WHAT NEEDS TO BE DONE
Keep the pictures out. Copy every line of the listing exactly.

DATA EXCERPT
- - -
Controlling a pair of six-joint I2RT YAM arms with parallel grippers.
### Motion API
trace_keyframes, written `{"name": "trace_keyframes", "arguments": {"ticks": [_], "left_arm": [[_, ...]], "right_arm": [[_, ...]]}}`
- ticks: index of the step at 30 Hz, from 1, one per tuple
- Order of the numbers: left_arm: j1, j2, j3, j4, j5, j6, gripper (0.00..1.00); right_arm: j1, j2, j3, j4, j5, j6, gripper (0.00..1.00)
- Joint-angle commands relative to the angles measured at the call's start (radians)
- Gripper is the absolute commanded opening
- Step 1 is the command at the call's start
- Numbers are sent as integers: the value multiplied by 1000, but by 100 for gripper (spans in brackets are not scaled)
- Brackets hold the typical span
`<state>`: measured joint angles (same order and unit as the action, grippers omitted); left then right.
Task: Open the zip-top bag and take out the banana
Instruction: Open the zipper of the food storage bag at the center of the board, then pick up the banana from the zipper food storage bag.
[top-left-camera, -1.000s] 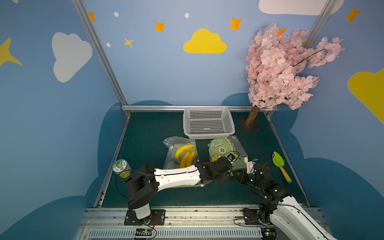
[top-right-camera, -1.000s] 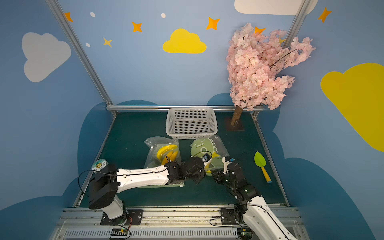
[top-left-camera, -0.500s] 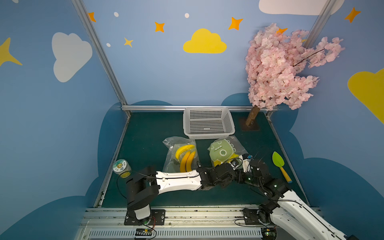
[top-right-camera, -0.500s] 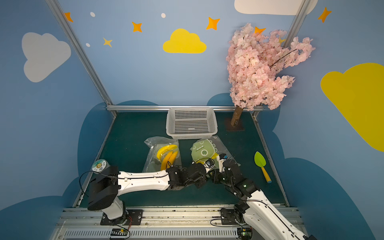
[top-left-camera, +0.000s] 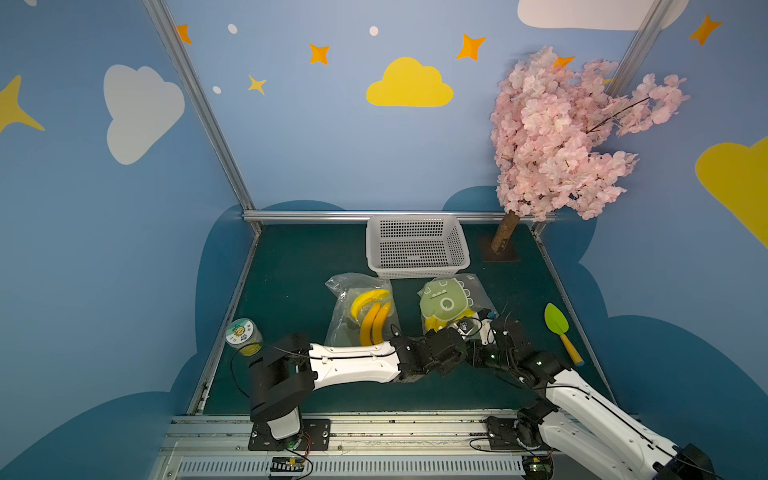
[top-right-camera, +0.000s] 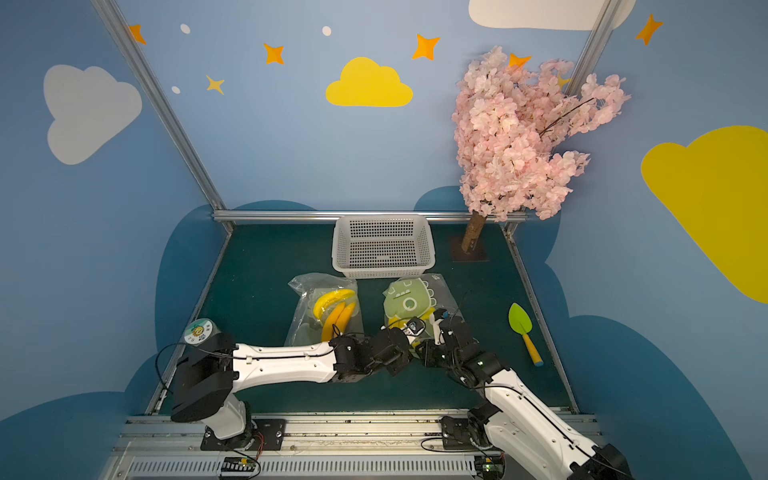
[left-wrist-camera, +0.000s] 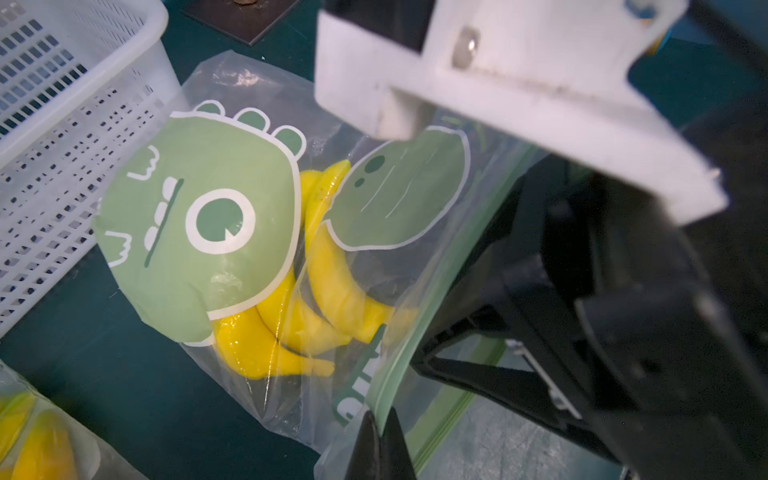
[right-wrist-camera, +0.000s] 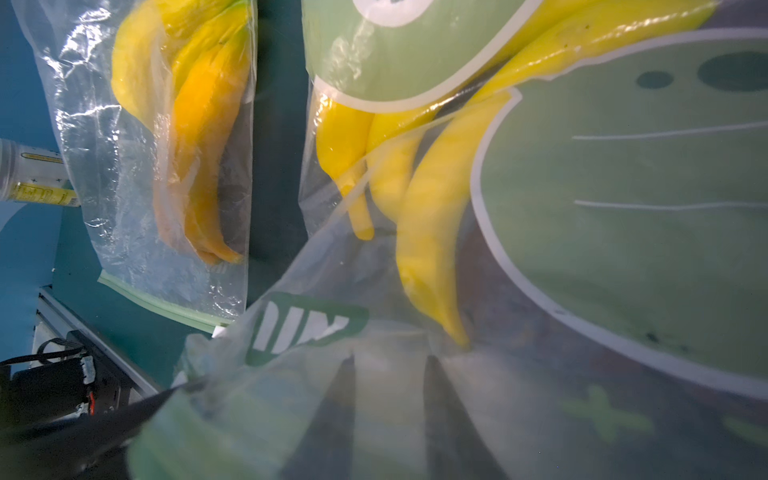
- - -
EXERCISE RESPONSE
Controlling a pair of six-joint I2RT YAM arms with parallel grippers.
### Motion API
trace_keyframes, written `{"name": "trace_keyframes", "arguments": {"ticks": [_], "left_arm": [[_, ...]], "right_arm": [[_, ...]]}}`
- ticks: index of the step at 30 Hz, from 1, one per tuple
- Order of the numbers: left_arm: j1, j2, j3, j4, j5, j6, gripper (0.00..1.00); right_arm: j1, j2, j3, j4, j5, j6, gripper (0.00..1.00)
- Joint-angle commands relative to the angles measured at the call's start (radians)
- Gripper is the absolute commanded opening
- Step 1 is the command at the call's start
- Numbers are sent as integers: the value multiplied by 1000, but by 100 for gripper (spans in brackets are not scaled)
- Brackets hold the typical span
`<state>`: measured joint angles (same order and unit as the action, grippers omitted); left then right.
Task: Open the zip-top bag and take out the banana
Instruction: Open the zipper of the food storage bag at the center of the board, then pick up the banana from the zipper food storage bag.
[top-left-camera, -1.000s] 
[top-right-camera, -1.000s] 
[top-left-camera, -0.500s] 
[top-right-camera, -0.500s] 
[top-left-camera, +0.000s] 
[top-right-camera, +0.000s] 
[left-wrist-camera, +0.000s] 
[right-wrist-camera, +0.000s] 

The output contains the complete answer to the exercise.